_What is expected_
Should a line in the entries below contain "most", return that line.

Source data
╔══

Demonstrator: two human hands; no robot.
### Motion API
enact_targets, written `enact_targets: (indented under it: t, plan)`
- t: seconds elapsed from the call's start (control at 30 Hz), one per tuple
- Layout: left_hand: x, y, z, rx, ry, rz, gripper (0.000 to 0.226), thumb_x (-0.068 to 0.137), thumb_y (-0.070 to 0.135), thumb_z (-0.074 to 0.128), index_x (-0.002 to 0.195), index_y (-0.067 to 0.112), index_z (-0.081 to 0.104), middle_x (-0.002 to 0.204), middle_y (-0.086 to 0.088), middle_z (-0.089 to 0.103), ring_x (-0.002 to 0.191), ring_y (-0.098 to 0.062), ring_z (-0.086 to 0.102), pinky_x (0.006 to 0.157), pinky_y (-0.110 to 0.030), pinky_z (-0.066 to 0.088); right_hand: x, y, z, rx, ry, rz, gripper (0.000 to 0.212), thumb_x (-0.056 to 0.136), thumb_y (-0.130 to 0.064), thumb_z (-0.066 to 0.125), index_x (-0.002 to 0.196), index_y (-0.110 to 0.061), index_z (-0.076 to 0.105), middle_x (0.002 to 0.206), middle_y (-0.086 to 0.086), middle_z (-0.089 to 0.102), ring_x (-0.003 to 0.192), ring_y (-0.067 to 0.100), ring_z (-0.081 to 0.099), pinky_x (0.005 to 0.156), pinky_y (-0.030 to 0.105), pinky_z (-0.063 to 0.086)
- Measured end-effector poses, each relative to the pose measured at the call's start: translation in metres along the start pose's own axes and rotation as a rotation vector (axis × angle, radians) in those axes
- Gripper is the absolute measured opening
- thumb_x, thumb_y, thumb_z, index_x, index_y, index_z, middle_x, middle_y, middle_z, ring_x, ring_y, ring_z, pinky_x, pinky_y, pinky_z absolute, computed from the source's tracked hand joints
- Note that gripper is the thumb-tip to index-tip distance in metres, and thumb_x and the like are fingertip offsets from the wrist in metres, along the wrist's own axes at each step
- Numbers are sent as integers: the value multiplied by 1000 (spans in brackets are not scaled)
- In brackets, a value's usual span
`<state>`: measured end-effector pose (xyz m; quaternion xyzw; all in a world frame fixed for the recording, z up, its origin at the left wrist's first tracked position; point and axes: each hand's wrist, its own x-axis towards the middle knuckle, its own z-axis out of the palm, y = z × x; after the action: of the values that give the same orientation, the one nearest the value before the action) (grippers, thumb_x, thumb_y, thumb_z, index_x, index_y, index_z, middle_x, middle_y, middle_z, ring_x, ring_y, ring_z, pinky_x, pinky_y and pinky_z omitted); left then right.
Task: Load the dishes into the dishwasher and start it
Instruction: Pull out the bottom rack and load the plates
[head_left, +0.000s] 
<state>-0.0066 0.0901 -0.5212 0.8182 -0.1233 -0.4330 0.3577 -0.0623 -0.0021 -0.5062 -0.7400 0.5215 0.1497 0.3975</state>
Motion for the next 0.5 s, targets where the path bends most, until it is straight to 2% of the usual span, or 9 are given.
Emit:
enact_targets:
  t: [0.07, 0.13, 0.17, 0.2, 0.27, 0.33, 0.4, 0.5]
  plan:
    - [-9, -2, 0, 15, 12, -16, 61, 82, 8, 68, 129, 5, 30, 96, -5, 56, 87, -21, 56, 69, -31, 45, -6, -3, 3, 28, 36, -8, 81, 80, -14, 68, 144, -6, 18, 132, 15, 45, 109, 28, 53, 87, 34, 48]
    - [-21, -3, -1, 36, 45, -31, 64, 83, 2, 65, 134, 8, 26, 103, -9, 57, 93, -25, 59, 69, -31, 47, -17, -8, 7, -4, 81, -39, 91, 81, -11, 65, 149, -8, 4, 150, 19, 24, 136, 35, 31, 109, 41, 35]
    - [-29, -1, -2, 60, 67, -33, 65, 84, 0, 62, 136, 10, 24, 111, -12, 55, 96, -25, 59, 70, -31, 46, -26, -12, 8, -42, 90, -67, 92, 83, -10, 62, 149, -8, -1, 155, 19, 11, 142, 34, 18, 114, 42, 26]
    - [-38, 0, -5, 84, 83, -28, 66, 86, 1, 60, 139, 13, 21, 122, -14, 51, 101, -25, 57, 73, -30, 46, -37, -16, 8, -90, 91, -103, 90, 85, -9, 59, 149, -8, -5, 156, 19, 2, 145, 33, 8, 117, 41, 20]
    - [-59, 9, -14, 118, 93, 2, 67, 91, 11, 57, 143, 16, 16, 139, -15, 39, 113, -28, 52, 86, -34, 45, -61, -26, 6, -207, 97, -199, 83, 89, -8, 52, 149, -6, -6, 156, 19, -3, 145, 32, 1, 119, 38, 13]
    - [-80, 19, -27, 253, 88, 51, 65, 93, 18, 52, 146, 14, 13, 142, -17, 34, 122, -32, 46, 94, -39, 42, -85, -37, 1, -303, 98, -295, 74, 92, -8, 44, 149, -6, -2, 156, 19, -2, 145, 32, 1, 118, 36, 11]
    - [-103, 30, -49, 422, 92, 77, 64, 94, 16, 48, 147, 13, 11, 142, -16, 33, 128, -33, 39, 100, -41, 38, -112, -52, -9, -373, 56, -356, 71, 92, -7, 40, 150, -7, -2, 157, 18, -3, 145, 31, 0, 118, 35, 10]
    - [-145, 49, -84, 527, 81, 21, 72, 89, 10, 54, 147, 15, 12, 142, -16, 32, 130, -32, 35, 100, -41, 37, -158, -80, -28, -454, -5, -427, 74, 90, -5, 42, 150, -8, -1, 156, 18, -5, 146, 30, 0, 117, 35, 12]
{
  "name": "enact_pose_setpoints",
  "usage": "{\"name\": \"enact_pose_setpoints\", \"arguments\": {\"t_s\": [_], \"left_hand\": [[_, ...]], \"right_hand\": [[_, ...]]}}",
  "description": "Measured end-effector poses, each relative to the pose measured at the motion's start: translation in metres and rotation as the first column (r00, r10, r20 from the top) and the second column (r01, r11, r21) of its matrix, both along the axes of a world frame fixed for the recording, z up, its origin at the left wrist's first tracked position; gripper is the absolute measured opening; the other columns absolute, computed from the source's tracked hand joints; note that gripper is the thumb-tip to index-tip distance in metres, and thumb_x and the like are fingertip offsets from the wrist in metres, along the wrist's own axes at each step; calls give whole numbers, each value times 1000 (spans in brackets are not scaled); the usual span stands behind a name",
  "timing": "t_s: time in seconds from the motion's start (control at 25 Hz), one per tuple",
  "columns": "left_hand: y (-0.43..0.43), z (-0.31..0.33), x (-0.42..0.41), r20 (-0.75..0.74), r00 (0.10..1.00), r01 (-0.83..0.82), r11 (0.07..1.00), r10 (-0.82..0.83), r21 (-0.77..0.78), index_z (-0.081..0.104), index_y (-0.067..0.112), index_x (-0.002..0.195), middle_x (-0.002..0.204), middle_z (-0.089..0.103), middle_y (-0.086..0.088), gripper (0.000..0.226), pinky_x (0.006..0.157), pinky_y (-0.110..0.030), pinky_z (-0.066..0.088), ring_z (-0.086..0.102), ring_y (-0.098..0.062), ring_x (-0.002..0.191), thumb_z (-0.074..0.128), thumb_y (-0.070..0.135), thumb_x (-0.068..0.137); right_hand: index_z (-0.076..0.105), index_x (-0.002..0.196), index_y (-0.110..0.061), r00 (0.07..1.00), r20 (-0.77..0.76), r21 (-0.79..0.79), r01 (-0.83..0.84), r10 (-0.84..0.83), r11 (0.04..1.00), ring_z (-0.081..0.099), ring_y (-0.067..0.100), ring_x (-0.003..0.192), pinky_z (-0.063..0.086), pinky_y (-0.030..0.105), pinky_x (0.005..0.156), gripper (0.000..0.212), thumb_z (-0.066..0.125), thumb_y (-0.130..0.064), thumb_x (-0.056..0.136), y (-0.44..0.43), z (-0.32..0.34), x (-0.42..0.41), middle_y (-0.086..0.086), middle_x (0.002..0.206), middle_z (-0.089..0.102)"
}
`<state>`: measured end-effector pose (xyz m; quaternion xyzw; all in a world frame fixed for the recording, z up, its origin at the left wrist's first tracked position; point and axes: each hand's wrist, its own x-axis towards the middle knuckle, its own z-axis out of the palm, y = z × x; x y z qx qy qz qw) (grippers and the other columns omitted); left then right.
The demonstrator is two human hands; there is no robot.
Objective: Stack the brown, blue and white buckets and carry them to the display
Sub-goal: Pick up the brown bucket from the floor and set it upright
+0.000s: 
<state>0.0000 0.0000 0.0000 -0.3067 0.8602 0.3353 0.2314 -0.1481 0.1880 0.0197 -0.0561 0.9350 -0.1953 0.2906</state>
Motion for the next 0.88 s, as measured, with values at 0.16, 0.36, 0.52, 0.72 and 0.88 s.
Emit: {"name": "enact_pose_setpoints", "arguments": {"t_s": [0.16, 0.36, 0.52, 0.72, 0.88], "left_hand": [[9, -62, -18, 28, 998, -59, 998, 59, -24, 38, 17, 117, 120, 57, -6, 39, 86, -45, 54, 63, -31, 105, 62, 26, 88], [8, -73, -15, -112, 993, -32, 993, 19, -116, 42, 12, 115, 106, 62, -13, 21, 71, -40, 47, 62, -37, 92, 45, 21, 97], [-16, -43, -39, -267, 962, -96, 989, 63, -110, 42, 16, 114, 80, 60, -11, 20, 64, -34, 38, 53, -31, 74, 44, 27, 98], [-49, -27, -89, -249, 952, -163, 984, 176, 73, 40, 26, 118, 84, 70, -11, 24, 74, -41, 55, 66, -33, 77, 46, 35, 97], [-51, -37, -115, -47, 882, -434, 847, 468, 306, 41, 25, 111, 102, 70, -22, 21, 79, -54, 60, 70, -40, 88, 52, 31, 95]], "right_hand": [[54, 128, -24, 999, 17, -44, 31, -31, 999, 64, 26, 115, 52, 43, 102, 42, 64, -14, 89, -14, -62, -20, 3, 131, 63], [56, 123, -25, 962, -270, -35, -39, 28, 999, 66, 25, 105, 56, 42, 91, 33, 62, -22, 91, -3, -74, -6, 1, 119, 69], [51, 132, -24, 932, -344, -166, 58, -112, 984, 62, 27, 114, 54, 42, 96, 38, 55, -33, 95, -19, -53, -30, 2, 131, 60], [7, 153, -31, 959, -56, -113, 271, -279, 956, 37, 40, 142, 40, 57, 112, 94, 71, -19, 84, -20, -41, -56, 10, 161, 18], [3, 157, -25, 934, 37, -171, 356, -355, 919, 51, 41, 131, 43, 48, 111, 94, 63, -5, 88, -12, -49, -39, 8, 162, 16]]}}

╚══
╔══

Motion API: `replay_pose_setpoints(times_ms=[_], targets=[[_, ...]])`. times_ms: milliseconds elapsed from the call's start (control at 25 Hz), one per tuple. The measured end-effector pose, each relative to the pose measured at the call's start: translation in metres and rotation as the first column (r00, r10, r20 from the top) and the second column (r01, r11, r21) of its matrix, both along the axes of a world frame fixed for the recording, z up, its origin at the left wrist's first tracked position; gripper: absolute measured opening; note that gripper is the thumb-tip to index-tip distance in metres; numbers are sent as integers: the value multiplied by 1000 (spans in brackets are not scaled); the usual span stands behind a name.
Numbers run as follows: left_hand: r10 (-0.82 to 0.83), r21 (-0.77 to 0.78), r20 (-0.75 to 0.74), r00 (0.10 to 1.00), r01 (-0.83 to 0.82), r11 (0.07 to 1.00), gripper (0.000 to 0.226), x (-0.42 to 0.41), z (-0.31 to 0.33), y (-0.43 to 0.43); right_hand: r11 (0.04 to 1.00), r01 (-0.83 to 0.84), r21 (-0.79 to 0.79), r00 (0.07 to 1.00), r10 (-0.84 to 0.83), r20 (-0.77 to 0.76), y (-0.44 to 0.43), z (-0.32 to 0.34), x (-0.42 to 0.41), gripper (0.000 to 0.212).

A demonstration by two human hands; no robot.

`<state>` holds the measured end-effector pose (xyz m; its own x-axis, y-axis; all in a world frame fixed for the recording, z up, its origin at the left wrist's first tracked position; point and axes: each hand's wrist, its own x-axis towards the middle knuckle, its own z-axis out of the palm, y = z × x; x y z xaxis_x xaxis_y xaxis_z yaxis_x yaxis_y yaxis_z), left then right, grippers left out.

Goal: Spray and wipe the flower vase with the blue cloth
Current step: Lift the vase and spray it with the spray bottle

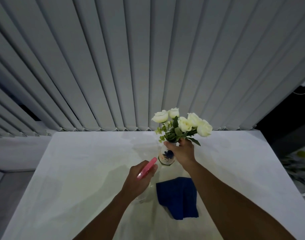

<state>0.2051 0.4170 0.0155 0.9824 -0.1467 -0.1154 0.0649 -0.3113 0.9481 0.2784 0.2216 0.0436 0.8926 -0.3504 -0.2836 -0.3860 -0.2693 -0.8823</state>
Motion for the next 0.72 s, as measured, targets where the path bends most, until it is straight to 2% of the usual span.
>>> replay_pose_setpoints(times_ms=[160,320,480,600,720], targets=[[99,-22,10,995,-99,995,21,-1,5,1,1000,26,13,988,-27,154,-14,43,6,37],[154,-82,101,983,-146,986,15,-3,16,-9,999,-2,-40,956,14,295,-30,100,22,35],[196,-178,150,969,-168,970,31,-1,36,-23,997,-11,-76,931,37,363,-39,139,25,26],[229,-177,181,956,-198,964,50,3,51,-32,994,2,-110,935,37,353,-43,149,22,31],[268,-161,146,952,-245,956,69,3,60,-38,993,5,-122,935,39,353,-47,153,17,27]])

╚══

_Solution for this problem_
Motion for the next 0.5 s, targets where the path bends most, until it is straight to 2% of the usual span, or 9 are given.
Motion for the next 0.72 s, as measured, targets where the path bends most, until it is straight to 2% of the usual span.

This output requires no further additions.